> **What to work on**:
Take nothing but the lines from the one with "(178, 152) to (339, 46): 1.00" through the one with "red handle of" in the entries below, both ends kept, and return them exactly with pictures left out.

> **Provided records**:

↓

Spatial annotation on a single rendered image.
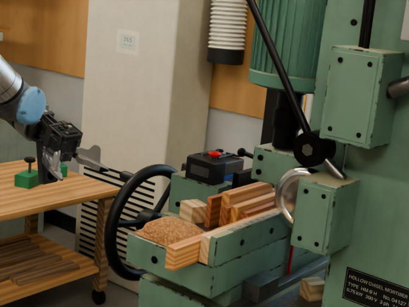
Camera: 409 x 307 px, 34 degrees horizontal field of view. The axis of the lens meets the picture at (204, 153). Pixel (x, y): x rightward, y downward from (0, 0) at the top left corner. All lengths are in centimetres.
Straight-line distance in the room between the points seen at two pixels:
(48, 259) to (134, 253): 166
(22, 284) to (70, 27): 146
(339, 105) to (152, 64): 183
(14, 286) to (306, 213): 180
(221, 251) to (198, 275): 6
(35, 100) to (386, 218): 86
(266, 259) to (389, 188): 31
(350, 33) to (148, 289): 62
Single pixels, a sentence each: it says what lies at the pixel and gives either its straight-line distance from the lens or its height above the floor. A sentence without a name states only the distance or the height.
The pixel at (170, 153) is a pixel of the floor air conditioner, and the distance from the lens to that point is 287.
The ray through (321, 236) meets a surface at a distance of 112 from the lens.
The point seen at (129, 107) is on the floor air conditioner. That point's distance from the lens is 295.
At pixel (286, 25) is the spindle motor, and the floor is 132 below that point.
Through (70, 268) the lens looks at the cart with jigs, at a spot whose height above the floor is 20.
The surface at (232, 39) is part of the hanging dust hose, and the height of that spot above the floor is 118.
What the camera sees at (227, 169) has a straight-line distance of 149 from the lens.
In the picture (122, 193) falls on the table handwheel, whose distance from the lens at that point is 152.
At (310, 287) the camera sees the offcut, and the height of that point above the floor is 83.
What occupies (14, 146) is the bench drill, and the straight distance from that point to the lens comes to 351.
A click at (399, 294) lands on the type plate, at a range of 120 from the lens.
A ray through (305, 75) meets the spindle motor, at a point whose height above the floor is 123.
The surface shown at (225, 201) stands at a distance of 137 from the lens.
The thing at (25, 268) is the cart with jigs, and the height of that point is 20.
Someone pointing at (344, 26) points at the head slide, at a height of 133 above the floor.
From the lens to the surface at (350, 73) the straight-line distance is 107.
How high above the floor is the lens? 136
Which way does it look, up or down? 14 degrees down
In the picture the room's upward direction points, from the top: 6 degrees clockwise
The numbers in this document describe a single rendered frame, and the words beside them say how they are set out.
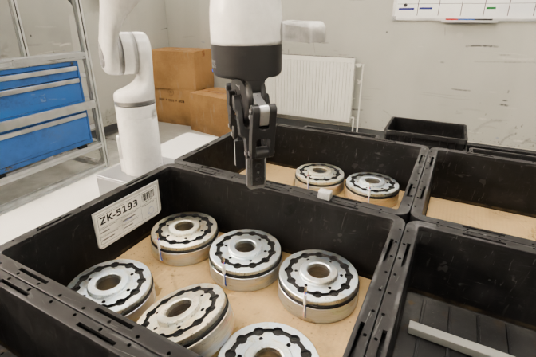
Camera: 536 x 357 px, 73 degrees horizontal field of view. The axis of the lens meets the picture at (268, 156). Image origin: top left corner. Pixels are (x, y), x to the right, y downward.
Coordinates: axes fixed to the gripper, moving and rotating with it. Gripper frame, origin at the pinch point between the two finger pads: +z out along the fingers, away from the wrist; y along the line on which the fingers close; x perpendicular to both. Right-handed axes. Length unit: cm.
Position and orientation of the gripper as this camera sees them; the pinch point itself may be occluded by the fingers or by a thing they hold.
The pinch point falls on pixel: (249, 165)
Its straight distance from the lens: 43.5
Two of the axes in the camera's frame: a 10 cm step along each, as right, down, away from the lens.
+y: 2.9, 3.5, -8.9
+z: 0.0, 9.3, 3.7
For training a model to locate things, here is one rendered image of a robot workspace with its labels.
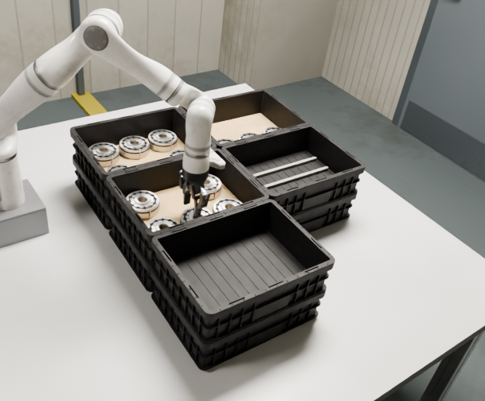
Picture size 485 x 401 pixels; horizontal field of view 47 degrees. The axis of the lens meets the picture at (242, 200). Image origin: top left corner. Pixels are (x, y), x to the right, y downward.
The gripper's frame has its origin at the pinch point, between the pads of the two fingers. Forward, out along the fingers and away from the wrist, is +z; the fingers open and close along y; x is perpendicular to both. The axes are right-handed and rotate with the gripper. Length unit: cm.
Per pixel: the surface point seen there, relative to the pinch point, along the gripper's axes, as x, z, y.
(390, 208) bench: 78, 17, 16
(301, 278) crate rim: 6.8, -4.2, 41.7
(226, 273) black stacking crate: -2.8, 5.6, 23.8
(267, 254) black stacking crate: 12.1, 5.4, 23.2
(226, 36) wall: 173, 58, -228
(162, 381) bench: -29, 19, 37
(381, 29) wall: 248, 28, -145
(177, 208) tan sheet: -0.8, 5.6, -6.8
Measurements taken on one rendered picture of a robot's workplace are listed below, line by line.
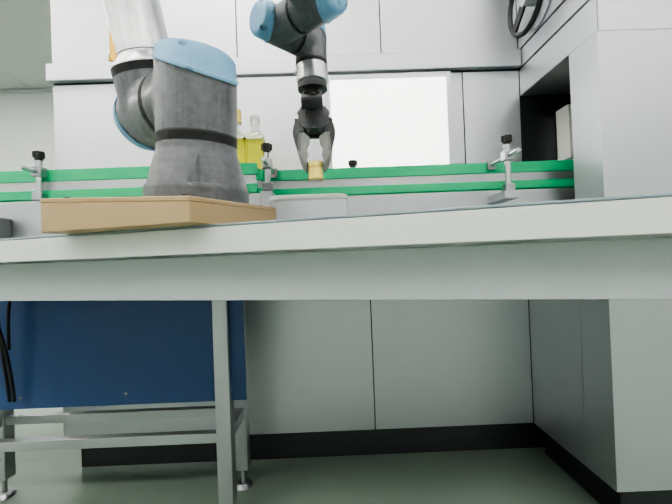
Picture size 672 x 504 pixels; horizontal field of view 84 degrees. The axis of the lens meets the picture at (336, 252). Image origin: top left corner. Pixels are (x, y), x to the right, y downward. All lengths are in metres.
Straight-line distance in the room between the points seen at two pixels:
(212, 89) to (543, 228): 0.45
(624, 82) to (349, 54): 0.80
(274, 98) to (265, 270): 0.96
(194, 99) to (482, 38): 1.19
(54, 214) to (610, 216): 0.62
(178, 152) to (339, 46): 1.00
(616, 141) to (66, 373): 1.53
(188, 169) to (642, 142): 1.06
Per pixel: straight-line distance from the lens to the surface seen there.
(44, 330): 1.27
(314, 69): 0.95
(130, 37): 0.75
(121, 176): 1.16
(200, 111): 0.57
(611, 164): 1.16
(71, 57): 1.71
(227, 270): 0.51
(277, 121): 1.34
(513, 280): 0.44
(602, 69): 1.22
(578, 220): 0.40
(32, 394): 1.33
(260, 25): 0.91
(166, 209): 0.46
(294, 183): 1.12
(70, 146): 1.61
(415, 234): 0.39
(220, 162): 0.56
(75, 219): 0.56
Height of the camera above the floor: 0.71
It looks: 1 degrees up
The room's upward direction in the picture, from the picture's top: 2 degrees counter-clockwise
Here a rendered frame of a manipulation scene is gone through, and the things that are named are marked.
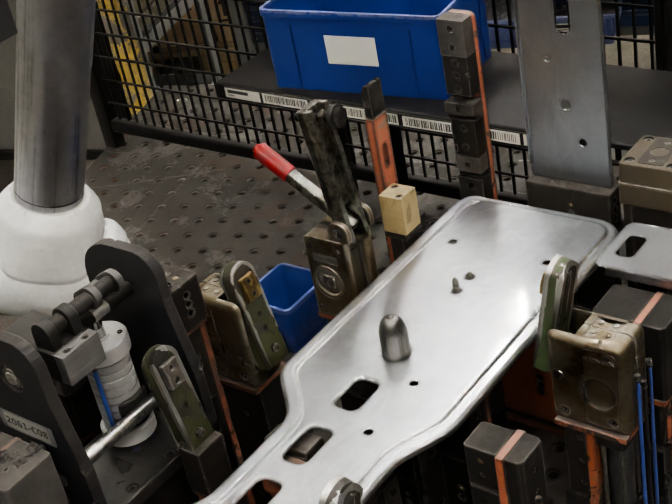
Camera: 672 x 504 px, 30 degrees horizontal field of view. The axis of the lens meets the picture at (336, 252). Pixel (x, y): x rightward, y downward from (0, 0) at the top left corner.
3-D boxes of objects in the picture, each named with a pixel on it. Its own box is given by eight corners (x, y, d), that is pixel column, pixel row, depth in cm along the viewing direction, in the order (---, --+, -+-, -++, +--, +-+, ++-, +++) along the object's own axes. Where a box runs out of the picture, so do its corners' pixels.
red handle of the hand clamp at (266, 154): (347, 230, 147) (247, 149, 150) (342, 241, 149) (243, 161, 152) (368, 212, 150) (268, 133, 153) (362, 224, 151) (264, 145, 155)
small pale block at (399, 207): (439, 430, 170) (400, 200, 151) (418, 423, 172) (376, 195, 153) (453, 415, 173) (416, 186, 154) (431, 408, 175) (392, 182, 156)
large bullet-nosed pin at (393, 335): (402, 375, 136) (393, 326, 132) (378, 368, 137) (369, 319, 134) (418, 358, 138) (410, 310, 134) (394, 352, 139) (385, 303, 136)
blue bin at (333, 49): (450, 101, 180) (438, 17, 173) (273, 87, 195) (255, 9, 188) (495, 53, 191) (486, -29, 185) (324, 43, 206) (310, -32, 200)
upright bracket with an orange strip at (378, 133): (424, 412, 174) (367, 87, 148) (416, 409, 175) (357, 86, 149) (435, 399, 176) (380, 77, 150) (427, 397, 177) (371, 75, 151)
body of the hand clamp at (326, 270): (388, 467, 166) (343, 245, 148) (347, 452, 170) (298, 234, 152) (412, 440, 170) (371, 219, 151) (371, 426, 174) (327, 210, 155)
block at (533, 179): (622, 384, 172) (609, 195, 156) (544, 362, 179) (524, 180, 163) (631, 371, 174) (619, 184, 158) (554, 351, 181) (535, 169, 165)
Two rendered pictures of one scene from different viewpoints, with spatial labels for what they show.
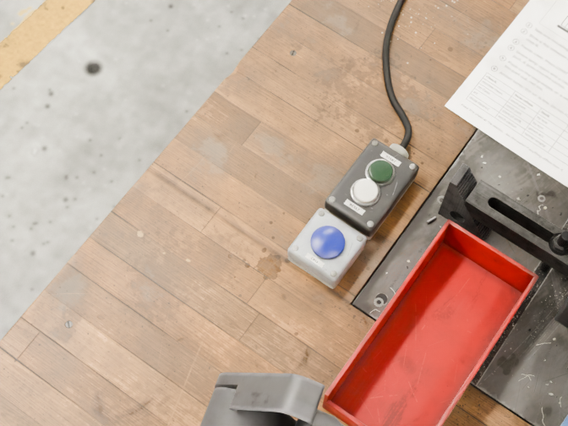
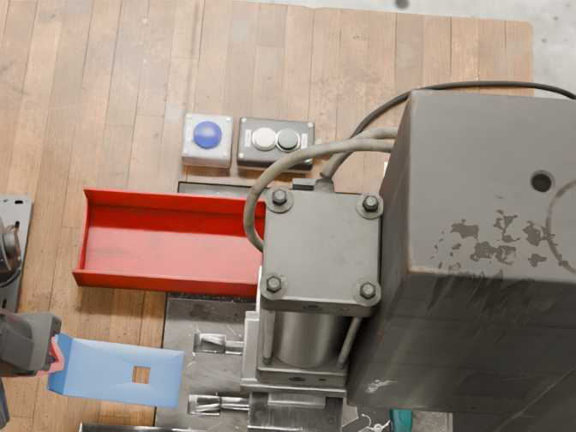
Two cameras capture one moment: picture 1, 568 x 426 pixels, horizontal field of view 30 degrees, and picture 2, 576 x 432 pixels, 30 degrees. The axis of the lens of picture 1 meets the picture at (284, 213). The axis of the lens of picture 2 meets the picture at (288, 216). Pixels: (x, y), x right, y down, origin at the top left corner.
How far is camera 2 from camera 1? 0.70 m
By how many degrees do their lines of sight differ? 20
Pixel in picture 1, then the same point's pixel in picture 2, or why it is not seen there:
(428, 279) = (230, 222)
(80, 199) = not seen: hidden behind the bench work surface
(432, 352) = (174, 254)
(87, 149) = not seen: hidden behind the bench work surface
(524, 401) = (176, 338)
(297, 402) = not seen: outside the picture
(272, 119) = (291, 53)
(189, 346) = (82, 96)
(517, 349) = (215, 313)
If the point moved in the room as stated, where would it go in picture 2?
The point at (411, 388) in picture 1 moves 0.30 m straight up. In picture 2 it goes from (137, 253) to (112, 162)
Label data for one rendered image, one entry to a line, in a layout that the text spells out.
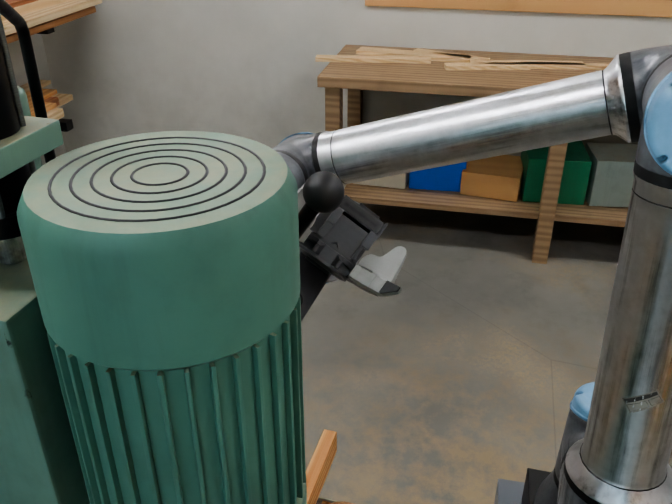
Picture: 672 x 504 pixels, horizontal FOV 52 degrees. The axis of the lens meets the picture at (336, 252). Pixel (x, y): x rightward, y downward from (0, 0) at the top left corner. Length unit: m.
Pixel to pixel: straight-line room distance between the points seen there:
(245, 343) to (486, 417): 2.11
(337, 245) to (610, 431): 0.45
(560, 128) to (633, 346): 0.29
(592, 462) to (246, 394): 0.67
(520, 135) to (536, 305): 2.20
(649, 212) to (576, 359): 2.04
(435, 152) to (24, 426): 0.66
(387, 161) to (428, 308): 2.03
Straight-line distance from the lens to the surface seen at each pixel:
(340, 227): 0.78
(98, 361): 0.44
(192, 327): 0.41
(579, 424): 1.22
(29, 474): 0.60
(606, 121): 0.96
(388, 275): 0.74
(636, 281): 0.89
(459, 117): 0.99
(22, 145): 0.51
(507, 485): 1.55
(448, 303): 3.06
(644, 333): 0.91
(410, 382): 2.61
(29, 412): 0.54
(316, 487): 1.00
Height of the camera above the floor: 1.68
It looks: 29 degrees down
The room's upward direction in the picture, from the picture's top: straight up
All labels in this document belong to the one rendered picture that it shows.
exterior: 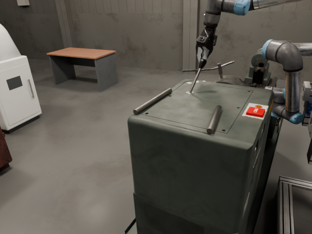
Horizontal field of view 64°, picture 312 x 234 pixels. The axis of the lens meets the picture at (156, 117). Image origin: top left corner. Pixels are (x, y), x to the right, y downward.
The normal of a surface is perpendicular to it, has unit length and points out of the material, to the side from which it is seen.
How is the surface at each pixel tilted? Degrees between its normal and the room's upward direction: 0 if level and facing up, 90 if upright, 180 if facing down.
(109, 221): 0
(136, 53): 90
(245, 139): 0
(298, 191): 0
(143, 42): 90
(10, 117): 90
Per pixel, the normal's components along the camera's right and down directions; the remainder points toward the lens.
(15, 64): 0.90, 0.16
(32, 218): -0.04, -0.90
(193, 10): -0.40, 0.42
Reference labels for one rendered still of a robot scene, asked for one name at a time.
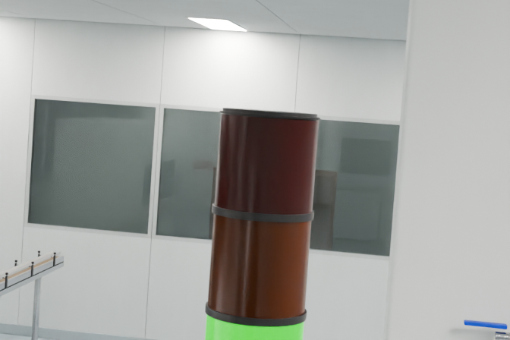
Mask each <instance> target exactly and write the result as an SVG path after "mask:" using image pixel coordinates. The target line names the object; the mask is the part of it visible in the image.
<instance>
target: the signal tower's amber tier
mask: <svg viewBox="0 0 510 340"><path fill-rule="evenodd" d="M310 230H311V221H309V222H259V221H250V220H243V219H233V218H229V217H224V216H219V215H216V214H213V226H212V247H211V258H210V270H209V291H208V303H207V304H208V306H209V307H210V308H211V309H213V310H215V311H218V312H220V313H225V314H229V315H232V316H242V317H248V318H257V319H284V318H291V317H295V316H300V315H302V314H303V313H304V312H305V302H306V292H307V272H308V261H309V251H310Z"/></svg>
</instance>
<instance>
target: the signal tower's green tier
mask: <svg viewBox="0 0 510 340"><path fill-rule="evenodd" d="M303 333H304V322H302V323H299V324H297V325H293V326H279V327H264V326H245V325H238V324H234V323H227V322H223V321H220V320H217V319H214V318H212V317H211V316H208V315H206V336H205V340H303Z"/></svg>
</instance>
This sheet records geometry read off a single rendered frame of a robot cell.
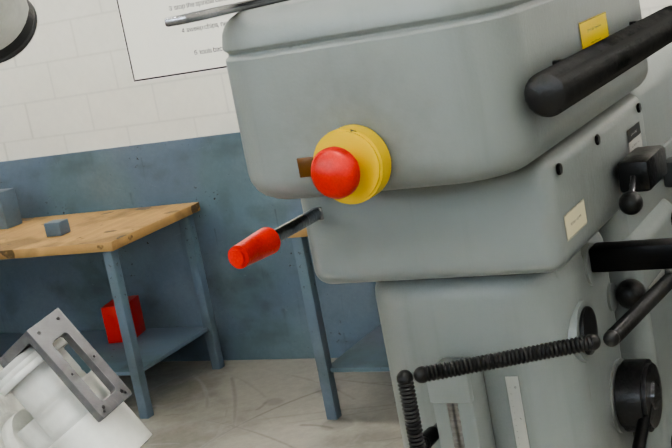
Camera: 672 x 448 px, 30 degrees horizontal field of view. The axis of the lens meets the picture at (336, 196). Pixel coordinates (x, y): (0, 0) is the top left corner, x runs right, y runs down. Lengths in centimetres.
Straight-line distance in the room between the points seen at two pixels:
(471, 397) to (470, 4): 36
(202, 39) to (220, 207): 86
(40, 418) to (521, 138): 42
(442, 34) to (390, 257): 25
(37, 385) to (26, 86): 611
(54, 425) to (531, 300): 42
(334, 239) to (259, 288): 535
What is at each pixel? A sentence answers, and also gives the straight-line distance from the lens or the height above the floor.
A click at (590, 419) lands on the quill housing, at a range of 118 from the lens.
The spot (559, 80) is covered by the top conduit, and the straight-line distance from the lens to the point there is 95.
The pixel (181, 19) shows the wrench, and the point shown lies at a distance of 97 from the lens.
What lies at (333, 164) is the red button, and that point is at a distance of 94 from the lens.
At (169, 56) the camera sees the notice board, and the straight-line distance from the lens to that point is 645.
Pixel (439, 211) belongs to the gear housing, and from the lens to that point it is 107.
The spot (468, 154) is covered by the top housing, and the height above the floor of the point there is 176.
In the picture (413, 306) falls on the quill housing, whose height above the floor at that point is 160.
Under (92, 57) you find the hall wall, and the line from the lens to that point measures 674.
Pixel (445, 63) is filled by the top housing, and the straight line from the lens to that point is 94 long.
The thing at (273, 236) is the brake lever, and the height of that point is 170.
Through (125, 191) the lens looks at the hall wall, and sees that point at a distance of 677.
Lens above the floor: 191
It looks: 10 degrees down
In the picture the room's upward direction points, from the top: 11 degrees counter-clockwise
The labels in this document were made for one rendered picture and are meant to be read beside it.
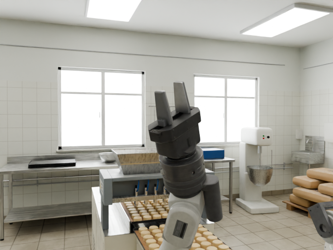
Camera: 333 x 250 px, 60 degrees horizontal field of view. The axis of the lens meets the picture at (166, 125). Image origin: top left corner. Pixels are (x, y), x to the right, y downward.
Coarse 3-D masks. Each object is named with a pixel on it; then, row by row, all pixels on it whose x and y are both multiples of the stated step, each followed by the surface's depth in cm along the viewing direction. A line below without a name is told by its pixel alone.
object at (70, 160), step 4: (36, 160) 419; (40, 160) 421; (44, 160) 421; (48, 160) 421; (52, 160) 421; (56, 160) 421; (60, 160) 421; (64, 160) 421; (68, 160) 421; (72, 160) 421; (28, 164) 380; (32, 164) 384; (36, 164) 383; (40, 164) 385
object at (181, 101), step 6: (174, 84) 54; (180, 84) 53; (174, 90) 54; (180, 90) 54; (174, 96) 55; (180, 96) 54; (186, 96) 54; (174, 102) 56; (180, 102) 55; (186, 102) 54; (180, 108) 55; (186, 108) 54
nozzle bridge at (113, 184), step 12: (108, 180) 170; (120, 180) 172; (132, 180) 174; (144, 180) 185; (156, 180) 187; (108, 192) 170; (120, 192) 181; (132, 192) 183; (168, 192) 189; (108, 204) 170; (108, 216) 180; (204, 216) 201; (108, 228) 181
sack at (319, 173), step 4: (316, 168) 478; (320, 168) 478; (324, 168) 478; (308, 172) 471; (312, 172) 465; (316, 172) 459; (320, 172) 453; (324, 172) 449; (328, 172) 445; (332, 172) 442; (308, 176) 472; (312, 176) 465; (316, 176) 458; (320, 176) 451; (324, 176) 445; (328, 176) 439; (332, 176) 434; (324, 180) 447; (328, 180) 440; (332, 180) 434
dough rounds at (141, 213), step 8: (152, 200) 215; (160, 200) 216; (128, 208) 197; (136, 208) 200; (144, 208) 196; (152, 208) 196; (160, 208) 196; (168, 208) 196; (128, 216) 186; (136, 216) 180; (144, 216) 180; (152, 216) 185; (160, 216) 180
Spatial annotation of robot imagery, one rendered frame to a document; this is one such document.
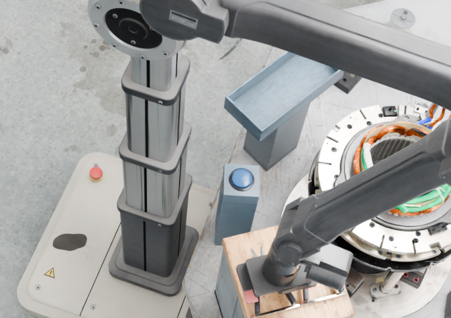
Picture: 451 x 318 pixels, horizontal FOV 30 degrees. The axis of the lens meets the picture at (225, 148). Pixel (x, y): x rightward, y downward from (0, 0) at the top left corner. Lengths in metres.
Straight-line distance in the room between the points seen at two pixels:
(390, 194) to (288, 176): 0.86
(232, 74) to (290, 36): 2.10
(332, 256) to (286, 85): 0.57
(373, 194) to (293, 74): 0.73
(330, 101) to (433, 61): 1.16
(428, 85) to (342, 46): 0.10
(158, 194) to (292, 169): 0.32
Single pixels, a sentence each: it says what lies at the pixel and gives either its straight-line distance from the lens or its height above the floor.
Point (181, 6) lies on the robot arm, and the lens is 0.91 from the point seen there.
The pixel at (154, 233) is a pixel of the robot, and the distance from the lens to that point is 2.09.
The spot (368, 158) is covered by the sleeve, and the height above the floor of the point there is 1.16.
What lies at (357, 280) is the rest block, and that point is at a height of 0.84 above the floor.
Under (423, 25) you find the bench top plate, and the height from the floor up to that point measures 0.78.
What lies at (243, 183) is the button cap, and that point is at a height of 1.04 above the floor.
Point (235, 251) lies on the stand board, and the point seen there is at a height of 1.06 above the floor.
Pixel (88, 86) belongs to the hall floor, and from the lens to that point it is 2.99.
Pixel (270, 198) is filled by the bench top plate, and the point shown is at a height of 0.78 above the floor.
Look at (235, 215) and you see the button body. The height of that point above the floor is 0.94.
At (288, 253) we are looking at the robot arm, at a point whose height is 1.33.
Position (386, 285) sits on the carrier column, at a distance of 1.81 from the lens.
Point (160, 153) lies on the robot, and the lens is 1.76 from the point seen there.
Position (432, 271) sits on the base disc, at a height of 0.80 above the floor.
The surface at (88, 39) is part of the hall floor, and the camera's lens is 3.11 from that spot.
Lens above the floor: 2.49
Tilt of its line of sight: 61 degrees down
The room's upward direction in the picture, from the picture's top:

↑

> **Response**:
(178, 152) to (339, 46): 1.00
(616, 141) to (66, 373): 1.53
(188, 169) to (642, 142): 1.06
Per pixel: straight-line distance from the lens to the surface seen there.
(44, 330): 1.27
(314, 69): 0.95
(130, 37): 0.75
(121, 176): 1.16
(200, 111): 0.57
(611, 164): 1.16
(71, 57): 1.71
(227, 270): 0.51
(277, 121): 1.34
(513, 280): 0.44
(602, 69): 1.22
(578, 220): 0.40
(32, 394): 1.33
(260, 25): 0.91
(166, 209): 0.46
(294, 183): 1.12
(70, 146): 1.61
(415, 234): 0.39
(220, 162): 0.56
(75, 219): 0.56
Height of the camera above the floor: 0.71
It looks: 1 degrees up
The room's upward direction in the picture, from the picture's top: 2 degrees counter-clockwise
Here a rendered frame of a manipulation scene is gone through, and the things that are named are marked.
Camera: 672 x 504 px, 30 degrees horizontal field of view. The axis of the lens meets the picture at (336, 252). Pixel (x, y): x rightward, y downward from (0, 0) at the top left corner.
3-D boxes of objects in the picture, each named with a pixel on it. Its own box is given by eight corners (x, y, d), that is pixel column, pixel row, depth in cm along the viewing direction, in the order (---, --+, -+-, -++, +--, +-+, ++-, +++) along the object's own axes. Where a box runs out of the picture, so do its corners' pixels.
red handle of the hand clamp at (266, 154): (347, 230, 147) (247, 149, 150) (342, 241, 149) (243, 161, 152) (368, 212, 150) (268, 133, 153) (362, 224, 151) (264, 145, 155)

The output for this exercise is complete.